Here was a perfect example of how when one followed the west your parents could kick you out, get rid of you or drop you off at the local state hospital while you traveled the world. While in Islam once you had a child you are responsible for it forever. That was the thinking anyway. It seemed it was to their own best advantage to use her to their political ends.
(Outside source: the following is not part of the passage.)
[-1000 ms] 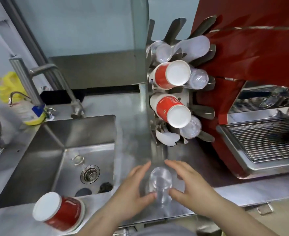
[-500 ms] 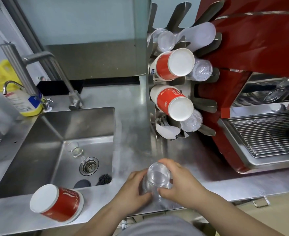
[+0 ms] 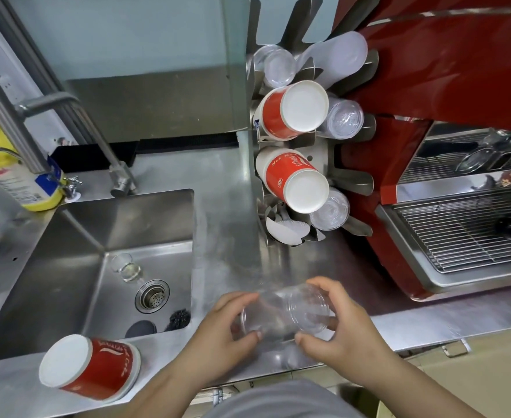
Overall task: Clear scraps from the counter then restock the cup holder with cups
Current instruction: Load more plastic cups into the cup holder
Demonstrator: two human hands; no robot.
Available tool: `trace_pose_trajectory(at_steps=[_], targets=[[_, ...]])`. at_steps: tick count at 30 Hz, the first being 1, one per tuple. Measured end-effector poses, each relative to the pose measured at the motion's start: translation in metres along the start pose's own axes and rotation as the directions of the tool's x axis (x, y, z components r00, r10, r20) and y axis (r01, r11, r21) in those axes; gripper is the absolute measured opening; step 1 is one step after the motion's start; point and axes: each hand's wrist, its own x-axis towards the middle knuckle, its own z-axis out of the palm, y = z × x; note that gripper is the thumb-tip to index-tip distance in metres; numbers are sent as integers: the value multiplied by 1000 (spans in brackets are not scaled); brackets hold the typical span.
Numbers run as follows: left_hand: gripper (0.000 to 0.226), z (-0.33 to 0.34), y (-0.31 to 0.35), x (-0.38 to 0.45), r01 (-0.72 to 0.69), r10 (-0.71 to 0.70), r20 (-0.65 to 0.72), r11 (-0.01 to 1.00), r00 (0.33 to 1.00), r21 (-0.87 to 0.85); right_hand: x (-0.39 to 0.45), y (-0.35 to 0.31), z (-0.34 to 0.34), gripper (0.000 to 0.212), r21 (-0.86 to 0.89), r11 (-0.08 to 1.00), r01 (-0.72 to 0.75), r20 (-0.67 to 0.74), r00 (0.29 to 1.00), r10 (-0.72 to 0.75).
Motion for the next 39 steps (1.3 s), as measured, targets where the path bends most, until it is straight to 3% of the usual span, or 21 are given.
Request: trace_pose_trajectory(at_steps=[7, 12, 16, 20, 27, 33, 39], targets=[[54, -59, 59, 6, -204, 203, -155, 979, 967, 7, 9, -63, -33, 71, -65, 964, 260, -75, 962, -264], [52, -97, 97, 20, -346, 370, -217, 928, 903, 142, 25, -103, -54, 77, -107, 902, 418, -109, 897, -429], [57, -119, 126, 32, -422, 471, -204, 874, 858, 242, 34, -125, -69, 78, -111, 835, 540, -165, 818, -551], [61, -138, 162, 45, -519, 615, -178, 760, 768, 391, 39, -138, -84, 76, -59, 775, 629, -269, 738, -619], [62, -156, 223, 75, -625, 740, -122, 634, 662, 454, 40, -156, -112, 73, -58, 675, 736, -430, 592, -682], [75, -158, 280, 130, -602, 728, 76, 498, 681, 624, 47, -167, -137, 74, -222, 683, 695, -549, 490, -677], [80, -138, 304, 190, -572, 631, 185, 491, 754, 657, 64, -167, -152, 74, -202, 772, 602, -605, 543, -582]])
I found this book fascinating. The whole thing seemed unreal. Even the author admits all this was hard to imagine until she went to Lahore. First when she read the letters in New York public Libary it seemed that Maryam had finally found a place she could call home. That it was not rife with the strife that afflicted her with her parents in the US. However when the author went to Lahore she found something unsettling. From her old foster family saying that what she wrote home to her parents is not exactly what transpired in Pakistan. That she was guilty of a multitude of sins. When the author finally reached her for an interview she found a woman who acted complete different than what her letters portrayed. I felt that the author was being a little harsh in her judgment of Maryam. But who am I to say? I wasn’t there. Where the author gets to this point in the book I felt that it starts to fall apart. It as if the author let her emptions color what she wrote and we only get a nuanced version of the “real” Maryam. With sayings such as “I could not wait to leave the room” we are getting the author’s emotions instead of what the story was supposed to be focused on.

The rest of the book is tightly written and a fascinating look at Maryam life as a political Islamist. Pick this book up if you want to know why someone would trade a middle class existence to a Life under a veil in poverty struck Pakistan.